No one ascends into the heaven which ye seek, unless he who descends from the heaven ye do not seek, enlighten him.
— Gerhard Dorn.
The earth cannot ascend unless heaven comes down first.
— Johann Mylius.
But I strode on austere;
No hope could have no fear.
— James Thomson.
What is a man but the sum of the squares of the opposing two sides?
— Jon Kitman.
¹ Felix Graymalkin's Potion & Chymistry Supplies.
² Examples of what might have ended up spilling out of the Potter earholes included sawarra nuts for butterbeer, anserine luckstones, shampoo ginger, cinnamon and spearmint, sassafras and lespedeza, bottles of jujube tea, flowers, figs, shells, sulphur crystals, diadems, blooming garlands of golden wattle (on markdown), pickaxes, compasses, night-vision goggles, bottles of imported Jungentur sea-dew jam, dragon's whiskers, pre-lolled lolling chairs, iceless iceboxes, a display of Glühende Dunkelheit Imported Beers glowing dark purple, and brass-ferruled walking sticks with crystal snow-globe handles — one with Hogwarts in.

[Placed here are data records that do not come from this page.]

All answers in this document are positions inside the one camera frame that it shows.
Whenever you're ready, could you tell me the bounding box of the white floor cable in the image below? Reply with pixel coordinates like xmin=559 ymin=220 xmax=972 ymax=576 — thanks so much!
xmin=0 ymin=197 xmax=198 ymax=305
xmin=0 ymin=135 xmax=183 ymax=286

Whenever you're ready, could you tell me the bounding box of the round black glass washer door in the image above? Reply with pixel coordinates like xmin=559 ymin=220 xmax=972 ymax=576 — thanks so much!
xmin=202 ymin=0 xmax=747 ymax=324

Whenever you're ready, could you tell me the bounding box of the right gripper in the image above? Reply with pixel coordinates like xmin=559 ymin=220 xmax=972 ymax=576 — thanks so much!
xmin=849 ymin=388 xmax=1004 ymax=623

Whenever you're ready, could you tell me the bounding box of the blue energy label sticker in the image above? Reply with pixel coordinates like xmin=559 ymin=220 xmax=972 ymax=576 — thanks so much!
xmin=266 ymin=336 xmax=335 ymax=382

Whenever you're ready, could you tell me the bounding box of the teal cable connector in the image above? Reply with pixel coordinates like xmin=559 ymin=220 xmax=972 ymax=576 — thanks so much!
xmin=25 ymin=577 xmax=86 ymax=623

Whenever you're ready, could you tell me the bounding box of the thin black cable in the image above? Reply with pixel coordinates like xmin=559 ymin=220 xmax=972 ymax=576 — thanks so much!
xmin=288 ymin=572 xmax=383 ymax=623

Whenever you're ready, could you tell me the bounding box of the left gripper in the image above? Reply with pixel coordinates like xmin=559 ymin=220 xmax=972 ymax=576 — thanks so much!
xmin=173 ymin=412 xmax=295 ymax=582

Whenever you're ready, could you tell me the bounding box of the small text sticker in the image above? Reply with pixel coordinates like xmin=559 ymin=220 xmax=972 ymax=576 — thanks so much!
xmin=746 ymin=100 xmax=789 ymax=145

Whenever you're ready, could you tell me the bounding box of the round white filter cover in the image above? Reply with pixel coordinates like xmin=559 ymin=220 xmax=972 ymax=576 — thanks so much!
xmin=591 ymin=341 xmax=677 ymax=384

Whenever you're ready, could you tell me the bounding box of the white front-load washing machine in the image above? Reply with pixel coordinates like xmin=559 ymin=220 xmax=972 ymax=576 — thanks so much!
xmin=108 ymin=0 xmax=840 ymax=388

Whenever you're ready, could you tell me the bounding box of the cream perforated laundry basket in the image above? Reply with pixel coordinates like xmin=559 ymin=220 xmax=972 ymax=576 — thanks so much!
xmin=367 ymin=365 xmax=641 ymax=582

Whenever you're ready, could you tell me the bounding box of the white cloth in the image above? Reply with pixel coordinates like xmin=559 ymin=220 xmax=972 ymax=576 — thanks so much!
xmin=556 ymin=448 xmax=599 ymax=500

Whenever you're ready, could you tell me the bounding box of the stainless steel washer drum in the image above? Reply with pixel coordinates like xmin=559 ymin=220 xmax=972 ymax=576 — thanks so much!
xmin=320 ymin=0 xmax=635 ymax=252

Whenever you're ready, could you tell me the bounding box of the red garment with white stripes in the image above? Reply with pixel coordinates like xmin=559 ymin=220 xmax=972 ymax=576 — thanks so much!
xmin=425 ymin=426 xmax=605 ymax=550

³ " ...bin ich ein Falke, ein Sturm oder ein großer Gesang?"
⁴ Except of course for having failed to ask Nicolas Flamel what he thought of the idea of The One having been born in France in 1793, when the revolutionaries had done away with both July and September, thereby putting paid to the seventh month with both barrels — but he could always write a letter.